**Your assignment:**
Identify each line below containing the string "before" and copy it.

[Data entries]

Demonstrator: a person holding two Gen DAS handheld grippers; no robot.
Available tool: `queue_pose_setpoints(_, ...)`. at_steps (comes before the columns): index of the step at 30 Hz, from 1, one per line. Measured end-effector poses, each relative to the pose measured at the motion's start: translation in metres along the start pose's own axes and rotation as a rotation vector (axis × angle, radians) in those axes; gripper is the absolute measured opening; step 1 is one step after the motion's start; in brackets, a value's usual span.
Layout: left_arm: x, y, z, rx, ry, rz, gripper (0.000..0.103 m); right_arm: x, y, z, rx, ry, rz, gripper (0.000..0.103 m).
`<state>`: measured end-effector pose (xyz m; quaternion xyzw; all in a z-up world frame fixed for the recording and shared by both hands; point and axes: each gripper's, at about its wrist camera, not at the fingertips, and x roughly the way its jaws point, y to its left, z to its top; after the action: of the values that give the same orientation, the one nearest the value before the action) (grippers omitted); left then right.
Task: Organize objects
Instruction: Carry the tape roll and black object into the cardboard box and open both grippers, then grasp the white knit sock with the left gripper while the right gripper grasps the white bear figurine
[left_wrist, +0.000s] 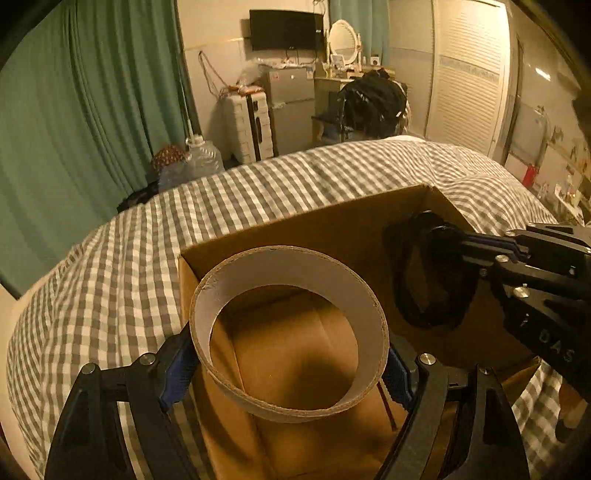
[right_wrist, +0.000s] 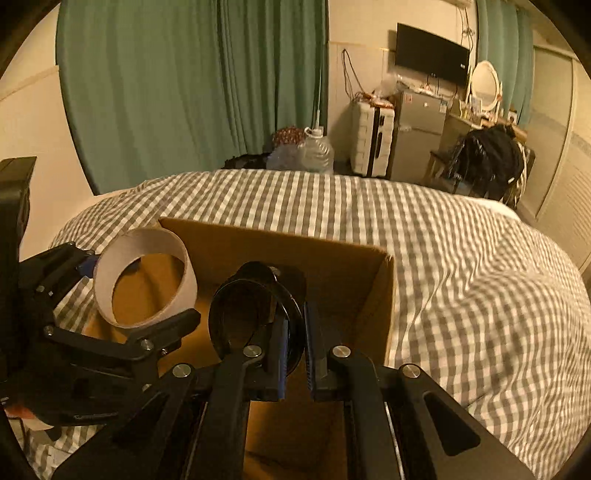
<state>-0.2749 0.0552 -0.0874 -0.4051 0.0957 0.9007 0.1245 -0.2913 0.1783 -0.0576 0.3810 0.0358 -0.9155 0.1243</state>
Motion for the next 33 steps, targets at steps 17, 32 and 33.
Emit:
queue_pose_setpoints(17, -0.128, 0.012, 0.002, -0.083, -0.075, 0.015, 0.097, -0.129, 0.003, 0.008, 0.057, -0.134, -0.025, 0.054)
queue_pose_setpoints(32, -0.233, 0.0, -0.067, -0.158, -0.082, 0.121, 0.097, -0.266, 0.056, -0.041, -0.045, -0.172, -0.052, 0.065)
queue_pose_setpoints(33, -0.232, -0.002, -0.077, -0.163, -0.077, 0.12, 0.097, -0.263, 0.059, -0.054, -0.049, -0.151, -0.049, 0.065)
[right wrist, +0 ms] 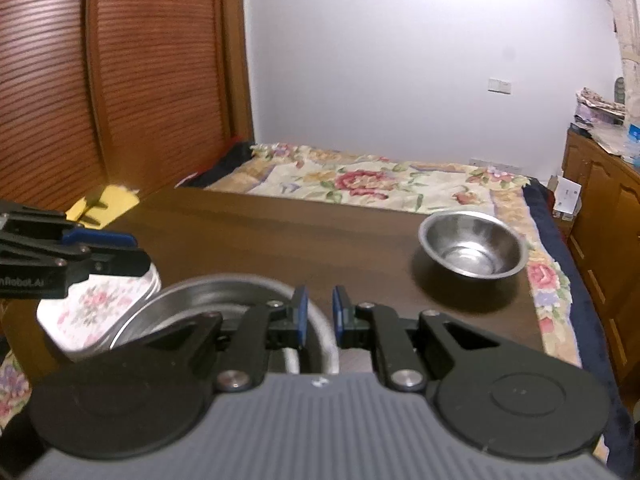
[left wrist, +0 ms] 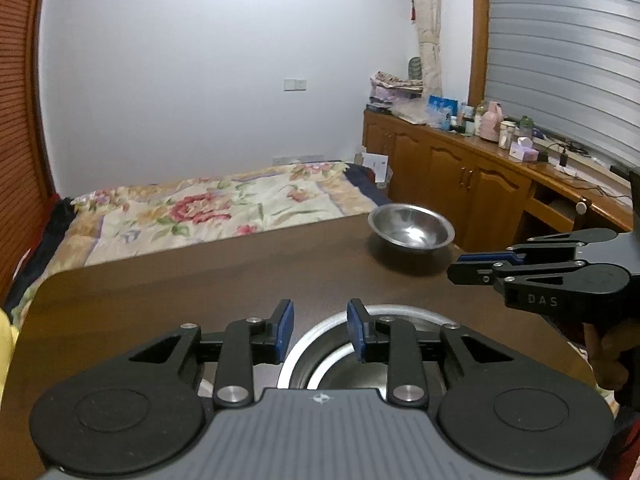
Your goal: Organize plates and bowls
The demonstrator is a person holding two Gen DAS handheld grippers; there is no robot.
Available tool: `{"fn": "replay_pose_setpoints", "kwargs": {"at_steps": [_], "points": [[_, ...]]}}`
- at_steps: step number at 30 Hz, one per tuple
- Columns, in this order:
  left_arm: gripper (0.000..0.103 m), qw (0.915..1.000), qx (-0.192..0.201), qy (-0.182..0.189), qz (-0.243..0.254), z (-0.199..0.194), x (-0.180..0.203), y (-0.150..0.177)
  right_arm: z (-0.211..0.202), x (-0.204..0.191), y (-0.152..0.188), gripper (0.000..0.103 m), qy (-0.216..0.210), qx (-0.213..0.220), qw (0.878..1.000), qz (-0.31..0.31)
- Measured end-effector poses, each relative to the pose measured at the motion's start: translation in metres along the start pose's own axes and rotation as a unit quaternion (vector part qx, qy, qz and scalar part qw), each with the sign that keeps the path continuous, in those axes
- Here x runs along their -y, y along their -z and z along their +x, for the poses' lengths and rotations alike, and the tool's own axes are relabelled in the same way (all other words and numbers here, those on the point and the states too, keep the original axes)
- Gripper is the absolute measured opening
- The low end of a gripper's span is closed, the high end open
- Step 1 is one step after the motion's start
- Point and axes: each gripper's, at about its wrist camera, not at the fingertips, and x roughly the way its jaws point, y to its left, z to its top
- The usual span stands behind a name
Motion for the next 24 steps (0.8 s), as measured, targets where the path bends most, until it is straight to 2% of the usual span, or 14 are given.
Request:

**Result below:**
Available tool: `queue_pose_setpoints(_, ...)`. at_steps (comes before the columns): index of the step at 30 Hz, from 1, one per line. Measured end-effector poses, each relative to the pose measured at the motion's start: translation in metres along the start pose's own axes and rotation as a rotation vector (axis × angle, radians) in those axes; gripper is the absolute measured opening; step 1 is one step after the motion's start; in brackets, a value's usual span.
`<state>`: measured end-effector pose (xyz m; quaternion xyzw; all in a z-up world frame fixed for the recording and shared by both hands; point and axes: each gripper's, at about its wrist camera, not at the fingertips, and x roughly the way its jaws point, y to its left, z to its top; after the action: of the values that give the same orientation, the one nearest the value before the action) (grippers omitted); left then right.

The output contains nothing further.